中野氏の経歴は独特だ。中卒で土木作業員として働いたのち、営業職を経て独立し、中古車販売会社「BUDDICA」を創業。業界初の通販型モデル「BUDDICA DIRECT」を構築し、4年連続で全国販売台数1位を獲得した。企業の年商は135億円を超え、今期は180億円に達する見込みとされている。
その歩みの裏側を綴った著書『成長以外、全て死』は、自らの実体験をもとにした50の仕事哲学をまとめたもので、中野氏の発信スタイルの根幹を形成している。読者に向けて「行動しろ」「人生は変えられる」と訴える同書は、自己啓発書として広い層に支持されてきた。
異業種参戦に寄せられた賛否
今回のドーナッツ事業は、SNSで発表されると同時に大きな反響を呼んだ。
「なぜドーナッツなのか」「本業との関連性が見えにくい」といった疑問の声がSNSを中心に集まった一方、新たな挑戦への関心も寄せられた。
中野氏はこうした反応に対し、冷静に受け止める姿勢を示している。
「高校中退のときも、土木から営業に移るときも、起業したときも、すべて“うまくいかない”と言われてきた」と振り返り、「それでも事業は黒字で積み上げてきた」と語る。新店舗への批判的な声についても、「挑戦を続けると、必ず懐疑的な声は出るものだ」とする。
SNSでは「本業以外に手を出すと危険だ」といった意見も少なくなかったが、中野氏は「外野の声よりも現場と仲間を信じて進む」と述べており、今回の事業もその一環と位置づけているようだ。
1年かけて準備した共同プロジェクト
「BUDDICA DONUTS」は1年がかりで準備されたプロジェクトだという。
運営は熊本で飲食事業を展開するウィナーズ(代表取締役:鋤野貴也氏)。
商品開発は、将軍バーガー代表の本田大輝氏が担当し、シグネチャーメニュー「BUDDICA DONUT」を共同開発した。
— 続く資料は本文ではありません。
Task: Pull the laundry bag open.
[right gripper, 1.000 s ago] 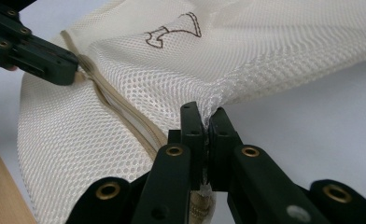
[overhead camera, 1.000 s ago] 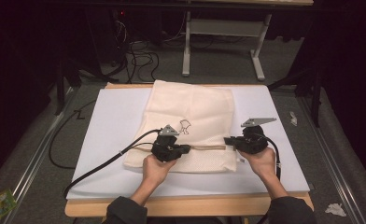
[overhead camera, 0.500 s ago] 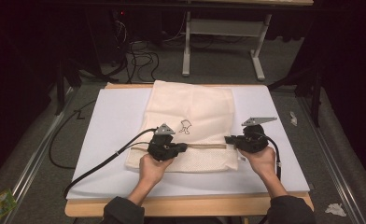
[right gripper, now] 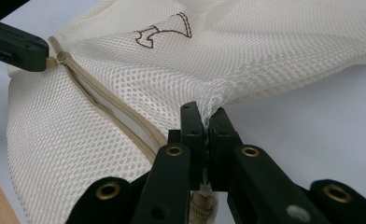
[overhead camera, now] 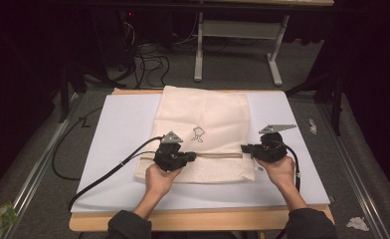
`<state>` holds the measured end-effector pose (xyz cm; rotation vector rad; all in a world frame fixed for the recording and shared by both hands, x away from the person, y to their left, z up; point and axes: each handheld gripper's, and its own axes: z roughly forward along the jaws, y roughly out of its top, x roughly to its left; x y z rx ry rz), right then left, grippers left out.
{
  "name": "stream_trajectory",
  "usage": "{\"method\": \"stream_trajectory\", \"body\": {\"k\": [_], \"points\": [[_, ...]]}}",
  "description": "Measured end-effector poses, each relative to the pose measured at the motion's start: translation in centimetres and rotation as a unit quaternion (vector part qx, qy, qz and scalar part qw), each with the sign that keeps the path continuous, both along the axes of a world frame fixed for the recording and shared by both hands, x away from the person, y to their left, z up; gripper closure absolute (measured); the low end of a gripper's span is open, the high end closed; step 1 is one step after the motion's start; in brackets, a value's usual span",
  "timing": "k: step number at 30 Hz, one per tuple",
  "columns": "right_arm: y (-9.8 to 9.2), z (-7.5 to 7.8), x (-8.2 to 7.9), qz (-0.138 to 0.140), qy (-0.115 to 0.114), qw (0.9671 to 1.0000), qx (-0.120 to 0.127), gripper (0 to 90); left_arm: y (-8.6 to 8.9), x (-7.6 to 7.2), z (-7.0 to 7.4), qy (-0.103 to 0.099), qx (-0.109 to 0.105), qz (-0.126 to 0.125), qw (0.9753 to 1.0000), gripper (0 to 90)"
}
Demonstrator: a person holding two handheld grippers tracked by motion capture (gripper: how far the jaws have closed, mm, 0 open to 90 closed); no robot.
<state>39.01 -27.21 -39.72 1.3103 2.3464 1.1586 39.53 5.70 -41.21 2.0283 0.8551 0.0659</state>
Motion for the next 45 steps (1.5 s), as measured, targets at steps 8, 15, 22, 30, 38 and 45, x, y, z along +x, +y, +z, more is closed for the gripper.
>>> {"method": "stream_trajectory", "body": {"k": [8,15,22,30,38,45], "points": [[-0.2,0.0,0.2,-0.005,-0.001,1.0000,-0.002,89.0,0.3,0.0,0.1,-0.003,0.000,0.008,1.0000,87.6],[-0.5,-0.1,0.4,-0.012,0.002,0.9999,0.000,89.0,1.0,0.1,0.1,0.000,-0.002,0.012,0.9999,87.5],[-0.7,-0.4,0.6,-0.016,0.003,0.9999,-0.005,89.0,1.4,0.3,0.5,-0.006,-0.001,0.019,0.9998,87.5],[-0.6,-0.5,0.7,-0.019,0.003,0.9998,-0.003,89.0,1.9,0.4,0.6,-0.007,-0.005,0.023,0.9997,87.5],[-1.1,-0.7,0.8,-0.027,0.002,0.9996,-0.004,88.9,2.6,0.6,1.1,-0.015,0.002,0.030,0.9994,87.6],[-1.1,-0.8,1.0,-0.026,0.003,0.9996,-0.006,88.9,3.1,0.6,1.1,-0.013,0.000,0.034,0.9993,87.6]]}}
本田氏はSNSで、「320円で“物理的な食感”にこだわったドーナッツ」と説明。軽い食感と甘さを抑えた味わいに仕上げたという。

ブランドデザインはアパレルブランド「VANQUISH」の創業者・石川涼氏が携わり、レトロアメリカンを基調としたロゴや店舗の雰囲気が整えられた。
“目的地をつくるカフェ”というコンセプト
ドーナッツ店は、BUDDICAのスローガン「CAR and LIFE.」を起点に構想されたものだという。中野氏はSNSで、「BUDDICAはただ車を売る会社ではなく、カーライフの価値をつくる会社である」と発信している。
「ドライブの目的地をつくりたい」
中野氏はそう語り、今回の店舗がカーライフの延長線上にある取り組みであると説明する。
店内では、オリジナルのドーナッツに加え、H COFFEE LABORATORYの焙煎豆を使ったコーヒーやNYチーズケーキなど、幅広いメニューを提供。
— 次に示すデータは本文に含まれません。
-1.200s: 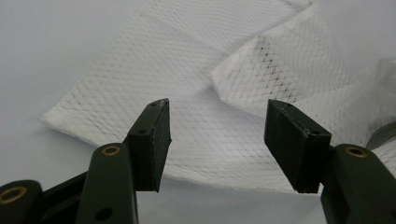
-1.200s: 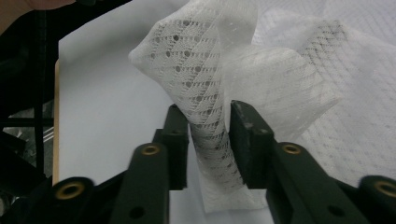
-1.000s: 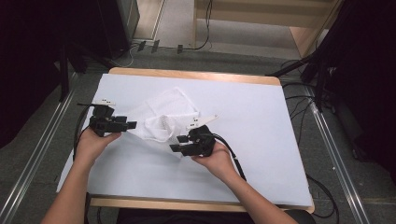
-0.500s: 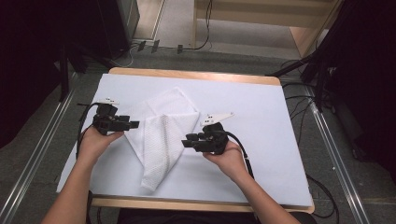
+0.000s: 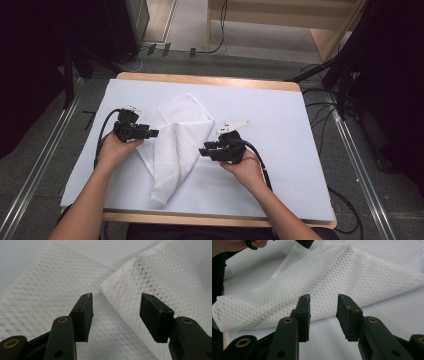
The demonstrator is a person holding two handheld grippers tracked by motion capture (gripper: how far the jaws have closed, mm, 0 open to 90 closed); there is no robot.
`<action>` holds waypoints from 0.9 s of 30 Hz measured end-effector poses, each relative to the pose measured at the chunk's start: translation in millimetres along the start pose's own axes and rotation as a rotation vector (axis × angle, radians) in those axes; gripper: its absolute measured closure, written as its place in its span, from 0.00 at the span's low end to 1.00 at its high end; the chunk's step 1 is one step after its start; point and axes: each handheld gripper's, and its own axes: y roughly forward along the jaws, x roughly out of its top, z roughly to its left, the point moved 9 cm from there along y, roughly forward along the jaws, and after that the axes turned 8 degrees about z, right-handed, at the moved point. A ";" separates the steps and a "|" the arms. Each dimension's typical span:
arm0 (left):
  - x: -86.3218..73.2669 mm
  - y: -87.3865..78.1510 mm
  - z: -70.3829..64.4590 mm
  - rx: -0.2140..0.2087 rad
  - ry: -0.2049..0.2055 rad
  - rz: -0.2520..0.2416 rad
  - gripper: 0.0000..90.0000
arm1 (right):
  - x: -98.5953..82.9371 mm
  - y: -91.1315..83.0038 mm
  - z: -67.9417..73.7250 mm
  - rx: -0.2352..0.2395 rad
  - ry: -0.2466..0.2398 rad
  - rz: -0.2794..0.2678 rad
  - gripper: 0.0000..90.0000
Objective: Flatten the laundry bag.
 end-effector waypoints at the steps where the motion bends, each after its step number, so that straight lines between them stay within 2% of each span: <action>1: 0.0 1.8 0.0 0.008 0.007 0.008 0.51 | -0.1 -0.2 -1.3 -0.005 -0.001 -0.002 0.73; 5: 0.1 7.4 -2.2 0.012 0.018 0.019 0.52 | -1.1 -3.2 -7.2 -0.023 0.008 -0.006 0.73; 8: -2.2 15.5 -3.5 0.031 0.043 0.046 0.55 | -1.7 -6.9 -13.4 -0.038 0.015 -0.012 0.72; 11: -2.0 18.6 -5.2 0.041 0.060 0.037 0.61 | -1.5 -11.8 -21.3 -0.056 0.030 -0.025 0.72; 15: -2.5 20.2 -5.6 0.068 0.087 0.019 0.77 | -2.4 -15.4 -28.5 -0.074 0.044 -0.030 0.72; 16: -3.1 20.4 -5.5 0.082 0.103 0.018 0.77 | -2.7 -16.5 -31.0 -0.080 0.052 -0.031 0.72; 18: -3.9 21.0 -5.7 0.063 0.090 0.023 0.92 | -3.4 -20.1 -38.7 -0.096 0.071 -0.037 0.72; 20: -4.1 21.5 -6.5 0.042 0.082 0.026 1.00 | -3.2 -21.6 -41.2 -0.098 0.081 -0.046 0.72; 27: -3.8 19.2 -6.4 0.012 0.049 0.034 1.00 | -4.0 -26.2 -49.4 -0.115 0.097 -0.051 0.72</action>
ガレージ風の空間は、男性客や家族連れも訪れやすい雰囲気を意識した設計となっている。
開業初日の店先に立つ中野氏
22日のオープン当日、中野氏は自ら店頭に立ち、来店客と交流する姿が見られた。SNSでも、「店頭でアルバイトとして立つ」と予告しており、その言葉どおり、現場での接客に参加していた。
新業態への意気込みを語りつつ、「ドライブがてら遊びに来てもらえると嬉しい」と来店を呼びかけていた。
異業種参入は成功するのか
現在は初日の賑わいと話題性で多くの人が訪れているが、この挑戦が長期的に成功するかどうかは、まだ判断できない。飲食業界は競争が激しく、景気やトレンドに左右されやすい側面を持つため、継続的な顧客獲得には相応の難度もある。
ただ、BUDDICAがこれまで新しいビジネスモデルを構築し、成長を続けてきたことも事実だ。今回のドーナッツ事業が、カーライフの延長にある“目的地づくり”として定着するのか。それとも畑違いの難しさに直面するのか。回答が出るのは、もう少し先になりそうだ。